According to this Act, the builder has to keep 70 percent of the money collected from the buyers in an exclusive bank account (ESCROW account), only to meet the construction purposes of that particular project. The builder cannot accept more than 10 percent of the property’s cost as booking amount/application fee before the execution agreement for sale.
As per RERA rules, the builder ensures protection to buyers up to five years after the possession. If any issue brought to notice by the buyer during this period including quality of construction/defect in workmanship/provision of services, the builder is responsible to rectify such defects within 30 days.

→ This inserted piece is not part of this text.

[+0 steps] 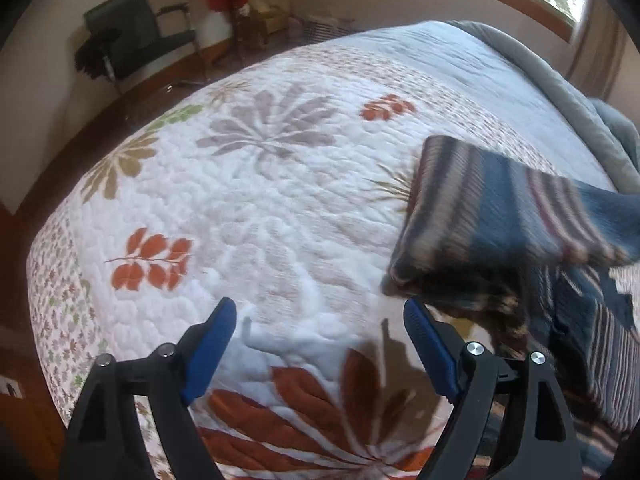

According to this Act, it is mandatory for builders to publish all the information about their projects, such as project plan, project layout, land title and status, government approvals, contractors, schedule and completion of the project with clients and RERA.
RERA mandates that carpet area have to be clearly mentioned before sale. The builder cannot charge for the super built-up area. The area for balcony/terrace should be mentioned separately before the sale.
The act clearly states that the builder will be able to sell the project only after registering the project with RERA. Any advertisement inviting a person to purchase or investment should carry the unique RERA registration number. All the ongoing and upcoming projects will come under the purview of this.
It is mandatory that the agreement of sale should mention the date of possession. RERA imposes strict guidelines on the builder and ensures on-time delivery of the project.
In case of any complaint against the builder, the buyer can go the real estate regulatory body for redressal. For a builder, if they come across any delayed payment, they can also approach the regulatory body.